От ее слов даже те, кто был недвижим, приходили в неистовство и кричали. Всех утешал старец Афанасий. Помню, как встретил его в столовой, где он хлебал свой "суп" с капустным листом, и, глядя на висящий на шее будильник, спросил:

- Что ждать? Враги победят? И что тогда?

- Какие враги? - удивился он. - Да они у нас в гостях, как придут, так и уйдут себе.

И другим, отвечая на подобные вопросы, он обычно говорил:

- Сапоги уйдут, лапти придут.

И это все, что мы могли тогда знать о войне. Лето сорок первого года запомнилось теплыми вечерами, когда приходил учитель музыки Мешковский, и они вместе с Афанасием давали концерты, старец играл на скрипке, а сельский педагог - на баяне. Однажды я не выдержал, и попросил у Мешковского инструмент. Не сразу, но руки вспомнили, и я стал наяривать "Красных кавалеристов". Может быть, часто попадал мимо нот, во всяком случае, учитель отчего-то морщился, а потом быстро попросил отдать ему инструмент.

Кощею тогда не удалось запретить эти концерты, потому что опеку над ними взял Лосев, заявив о развитии нового направления - музыкальной терапии. Он даже плакат красный подготовил с какой-то цитатой Ленина насчет силы искусства, и растянул между деревьями, под которыми играли два музыканта.

Я не столько слушал музыку, сколько смотрел на старца, привычно прижавшись спиной к шершавому стволу липы. Он плавно водил смычком, и я улетал куда-то, становясь легким, прозрачным, свободным от всего на свете. Именно эти два человека - врач Лосев и блаженный Афанасий, помогли мне преодолеть внутреннюю боль и вновь стать собой.

Впрочем, не только они. Была еще и медсестра, Елизавета Львовна. Она была совсем юной девушкой, самым милым созданием в нашей угрюмой и глухой клинике. Милая сестричка Лиза с ребенком на руках...

7

Я вздохнул, отвлекшись от тетради. Лодка с опущенными, а точнее попросту брошенными веслами, без груза отнесла меня далеко, я даже не узнавал мест. Было в этом что-то новое, необычное. Я был совершенно один среди легких ветров и свежего дыхания воды. Никаких удочек, никаких целей - только я и огромное пространство воды.

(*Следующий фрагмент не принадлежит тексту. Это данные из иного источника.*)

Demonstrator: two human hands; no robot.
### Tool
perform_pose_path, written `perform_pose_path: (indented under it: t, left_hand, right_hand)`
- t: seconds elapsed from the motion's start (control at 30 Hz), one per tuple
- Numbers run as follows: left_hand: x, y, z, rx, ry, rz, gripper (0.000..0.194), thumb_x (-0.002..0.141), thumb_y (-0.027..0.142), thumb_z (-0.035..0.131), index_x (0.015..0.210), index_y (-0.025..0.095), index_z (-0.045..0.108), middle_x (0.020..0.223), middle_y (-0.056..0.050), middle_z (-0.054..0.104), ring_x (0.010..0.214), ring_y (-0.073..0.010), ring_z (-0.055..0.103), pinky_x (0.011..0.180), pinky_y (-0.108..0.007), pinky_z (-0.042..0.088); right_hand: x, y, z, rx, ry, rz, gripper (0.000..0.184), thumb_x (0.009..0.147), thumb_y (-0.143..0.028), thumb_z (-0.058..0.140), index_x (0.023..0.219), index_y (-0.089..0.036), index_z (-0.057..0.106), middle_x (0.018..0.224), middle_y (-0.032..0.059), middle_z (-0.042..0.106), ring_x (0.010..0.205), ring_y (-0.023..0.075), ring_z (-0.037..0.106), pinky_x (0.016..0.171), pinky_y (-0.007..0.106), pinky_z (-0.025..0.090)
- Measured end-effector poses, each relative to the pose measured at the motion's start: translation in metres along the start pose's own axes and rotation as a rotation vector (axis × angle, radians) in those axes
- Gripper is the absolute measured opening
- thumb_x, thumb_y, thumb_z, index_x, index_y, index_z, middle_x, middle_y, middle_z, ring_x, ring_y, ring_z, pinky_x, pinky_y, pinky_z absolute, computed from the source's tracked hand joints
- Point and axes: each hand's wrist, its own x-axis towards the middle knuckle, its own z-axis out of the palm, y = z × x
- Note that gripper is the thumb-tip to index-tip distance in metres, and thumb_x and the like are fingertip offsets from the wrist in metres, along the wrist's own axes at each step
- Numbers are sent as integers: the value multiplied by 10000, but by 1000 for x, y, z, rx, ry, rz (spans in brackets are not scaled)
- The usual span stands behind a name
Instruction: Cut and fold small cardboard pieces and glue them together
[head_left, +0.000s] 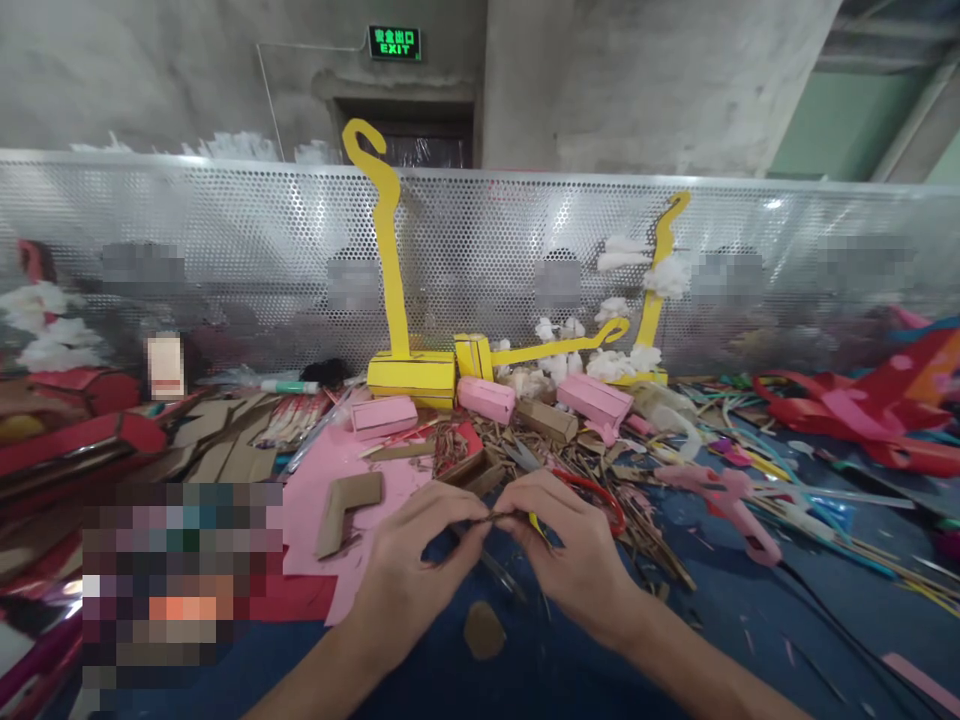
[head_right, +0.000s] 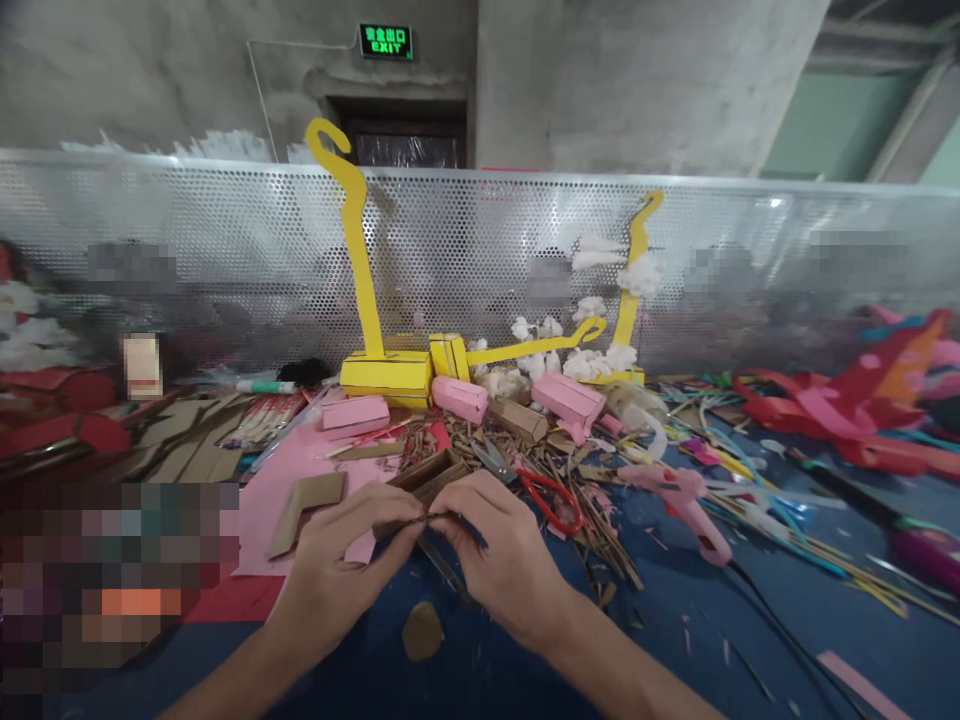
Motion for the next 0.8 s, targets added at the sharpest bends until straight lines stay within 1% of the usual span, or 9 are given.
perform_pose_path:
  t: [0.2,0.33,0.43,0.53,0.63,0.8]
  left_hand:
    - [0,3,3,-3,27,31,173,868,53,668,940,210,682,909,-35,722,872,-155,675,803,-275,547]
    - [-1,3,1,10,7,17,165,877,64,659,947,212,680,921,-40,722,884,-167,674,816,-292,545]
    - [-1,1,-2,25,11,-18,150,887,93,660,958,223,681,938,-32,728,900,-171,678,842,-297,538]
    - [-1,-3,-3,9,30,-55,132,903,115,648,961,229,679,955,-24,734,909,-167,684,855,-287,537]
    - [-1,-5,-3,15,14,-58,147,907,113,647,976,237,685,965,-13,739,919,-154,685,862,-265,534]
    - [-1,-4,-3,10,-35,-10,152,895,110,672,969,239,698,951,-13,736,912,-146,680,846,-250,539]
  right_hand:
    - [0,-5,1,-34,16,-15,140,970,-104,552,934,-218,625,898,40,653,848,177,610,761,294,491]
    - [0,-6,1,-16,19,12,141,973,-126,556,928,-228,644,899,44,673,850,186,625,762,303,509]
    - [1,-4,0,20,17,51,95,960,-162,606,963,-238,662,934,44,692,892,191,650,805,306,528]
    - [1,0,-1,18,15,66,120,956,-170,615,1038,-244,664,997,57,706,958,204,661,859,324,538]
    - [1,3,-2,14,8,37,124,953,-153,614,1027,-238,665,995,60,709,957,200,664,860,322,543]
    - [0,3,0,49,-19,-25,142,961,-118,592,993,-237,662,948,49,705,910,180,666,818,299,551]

Волны плавно набегали и разбивались о борта. Я замер, слушая их ровные, будто шепчущие о чем-то удары, смотрел на светло-зеленую пену и водоросли, что набились на весла. Вода окружила меня со всех сторон и просто молчала, показывая тем самым, что готова побыть со мной, узнать о том, что наболело, и тихо помочь. Воды были со мной, молчали и грустили, дышали вместе...

Решил лечь на дно лодки, сложив руки за головой, и просто смотрел на небо. Мне нравилось, что плыву без цели и ориентиров. Я понимал, что теперь мне не нужно никуда спешить. Смотрел и смотрел в синеву, слушал удары волн, меня качало тихо и хорошо, словно я укрылся в колыбели.